• **TASK STATEMENT**
The whole listing is to be given again without alteration, except that its pictures are dropped.

• **GIVEN INFORMATION**

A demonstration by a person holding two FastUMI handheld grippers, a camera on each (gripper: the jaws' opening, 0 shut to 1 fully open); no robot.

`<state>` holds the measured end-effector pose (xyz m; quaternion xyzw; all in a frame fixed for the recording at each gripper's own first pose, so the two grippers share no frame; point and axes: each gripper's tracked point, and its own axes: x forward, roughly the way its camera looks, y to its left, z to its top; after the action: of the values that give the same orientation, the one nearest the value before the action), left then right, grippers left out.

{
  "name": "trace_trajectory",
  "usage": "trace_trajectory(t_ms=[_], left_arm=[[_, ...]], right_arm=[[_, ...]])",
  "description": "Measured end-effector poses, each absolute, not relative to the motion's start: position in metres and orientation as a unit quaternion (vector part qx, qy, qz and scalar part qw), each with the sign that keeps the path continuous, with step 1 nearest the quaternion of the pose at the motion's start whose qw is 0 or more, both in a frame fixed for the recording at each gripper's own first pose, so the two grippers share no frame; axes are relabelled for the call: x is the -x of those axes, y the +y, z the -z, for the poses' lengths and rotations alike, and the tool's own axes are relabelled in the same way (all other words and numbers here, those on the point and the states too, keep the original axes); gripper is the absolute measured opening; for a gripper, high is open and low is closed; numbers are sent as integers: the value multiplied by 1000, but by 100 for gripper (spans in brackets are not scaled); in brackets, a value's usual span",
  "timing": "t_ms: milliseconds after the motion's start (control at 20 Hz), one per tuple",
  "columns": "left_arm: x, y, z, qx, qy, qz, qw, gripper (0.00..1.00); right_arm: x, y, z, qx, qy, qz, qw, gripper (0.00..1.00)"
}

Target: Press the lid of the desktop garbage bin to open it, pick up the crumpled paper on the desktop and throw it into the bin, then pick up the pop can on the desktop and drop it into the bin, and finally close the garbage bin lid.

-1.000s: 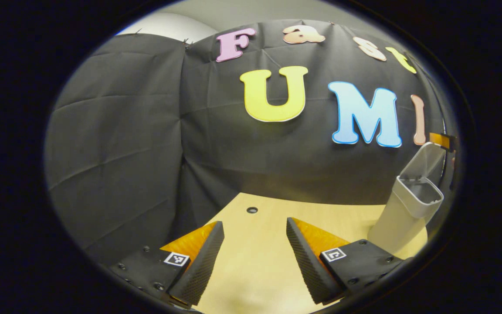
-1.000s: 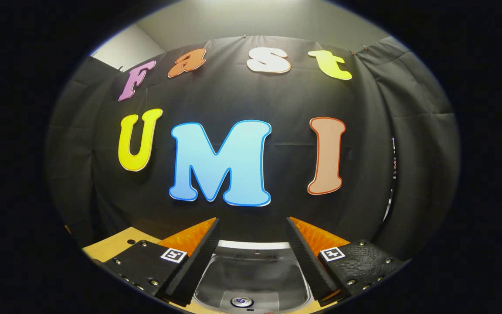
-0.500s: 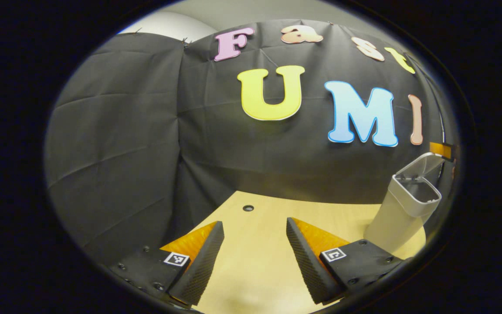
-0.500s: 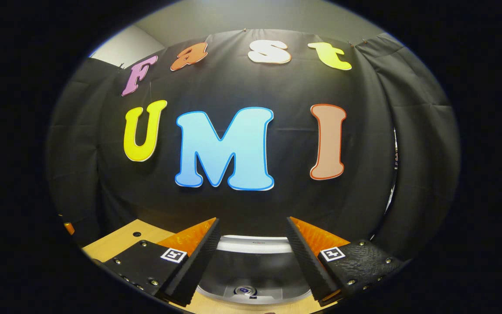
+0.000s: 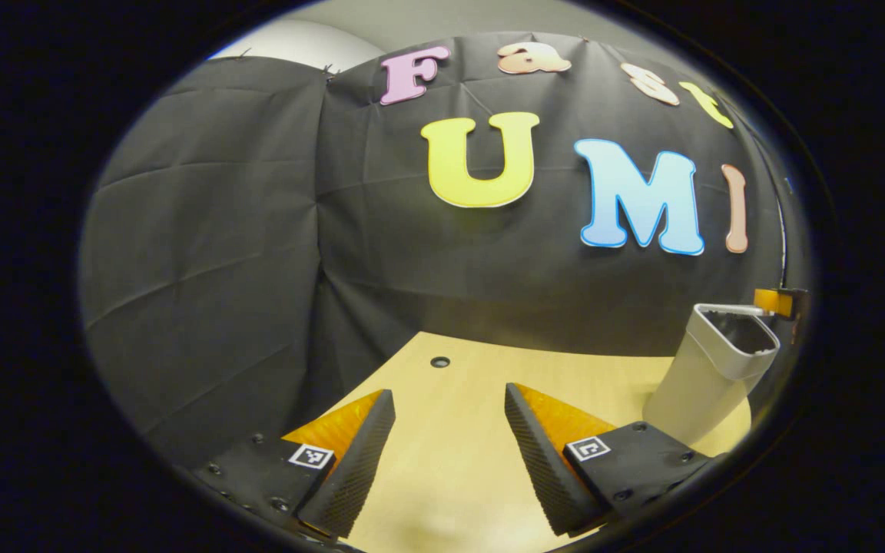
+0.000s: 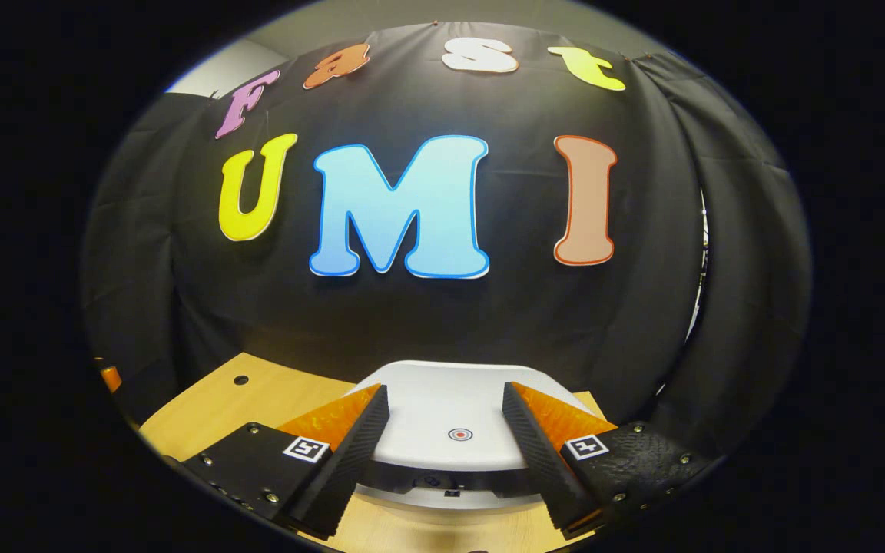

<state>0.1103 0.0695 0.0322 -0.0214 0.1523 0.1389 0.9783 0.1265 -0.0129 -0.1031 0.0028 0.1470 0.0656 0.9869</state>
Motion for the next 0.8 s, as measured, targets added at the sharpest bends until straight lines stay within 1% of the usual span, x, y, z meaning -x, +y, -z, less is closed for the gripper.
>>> trace_trajectory(t_ms=[350,800], left_arm=[[-115,66,-31,16,157,-134,978,94],[-127,59,-28,9,163,-124,979,95]], right_arm=[[-126,-12,128,-4,171,-65,983,96],[-125,-11,143,0,182,-61,981,96]])
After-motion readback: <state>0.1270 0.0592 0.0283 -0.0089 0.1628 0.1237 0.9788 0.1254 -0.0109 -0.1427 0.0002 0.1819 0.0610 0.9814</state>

• **SOLUTION TO THIS TASK**
A demonstration by a person holding two FastUMI handheld grippers, a camera on each (gripper: the jaws' opening, 0 shut to 1 fully open); no robot.

`<state>` holds the measured end-effector pose (xyz m; quaternion xyzw; all in a frame fixed for the recording at each gripper's own first pose, so the two grippers share no frame; point and axes: each gripper's tracked point, and its own axes: x forward, roughly the way its camera looks, y to its left, z to its top; after the action: of the values that give the same orientation, the one nearest the value before the action), left then right, grippers left out.

{
  "name": "trace_trajectory",
  "usage": "trace_trajectory(t_ms=[_], left_arm=[[_, ...]], right_arm=[[_, ...]])",
  "description": "Measured end-effector poses, each absolute, not relative to the motion's start: position in metres and orientation as a unit quaternion (vector part qx, qy, qz and scalar part qw), each with the sign that keeps the path continuous, with step 1 nearest the quaternion of the pose at the motion's start whose qw is 0 or more, both in a frame fixed for the recording at each gripper's own first pose, so the two grippers share no frame; axes are relabelled for the call: x is the -x of those axes, y the +y, z the -z, for the poses' lengths and rotations alike, and the tool's own axes are relabelled in the same way (all other words and numbers here, those on the point and the states too, keep the original axes); gripper is the absolute measured opening; for a gripper, high is open and low is closed; numbers are sent as integers: the value multiplied by 1000, but by 100 for gripper (spans in brackets are not scaled); in brackets, a value's usual span",
  "timing": "t_ms: milliseconds after the motion's start (control at 20 Hz), one per tuple",
  "columns": "left_arm: x, y, z, qx, qy, qz, qw, gripper (0.00..1.00); right_arm: x, y, z, qx, qy, qz, qw, gripper (0.00..1.00)"
}

Target: Press the lid of the desktop garbage bin to open it, pick up the crumpled paper on the desktop and throw it into the bin, then pick up the pop can on the desktop and drop it into the bin, and finally close the garbage bin lid.

-1.000s: 
-1.000s: 
-0.500s: 
-0.500s: 
+0.000s: 
+0.000s: 

<state>0.1103 0.0695 0.0322 -0.0214 0.1523 0.1389 0.9783 0.1265 -0.0129 -0.1031 0.0028 0.1470 0.0656 0.9869</state>
Motion for the next 0.8 s, as measured, targets added at the sharpest bends until straight lines stay within 1% of the usual span, x, y, z meaning -x, +y, -z, less is closed for the gripper.
>>> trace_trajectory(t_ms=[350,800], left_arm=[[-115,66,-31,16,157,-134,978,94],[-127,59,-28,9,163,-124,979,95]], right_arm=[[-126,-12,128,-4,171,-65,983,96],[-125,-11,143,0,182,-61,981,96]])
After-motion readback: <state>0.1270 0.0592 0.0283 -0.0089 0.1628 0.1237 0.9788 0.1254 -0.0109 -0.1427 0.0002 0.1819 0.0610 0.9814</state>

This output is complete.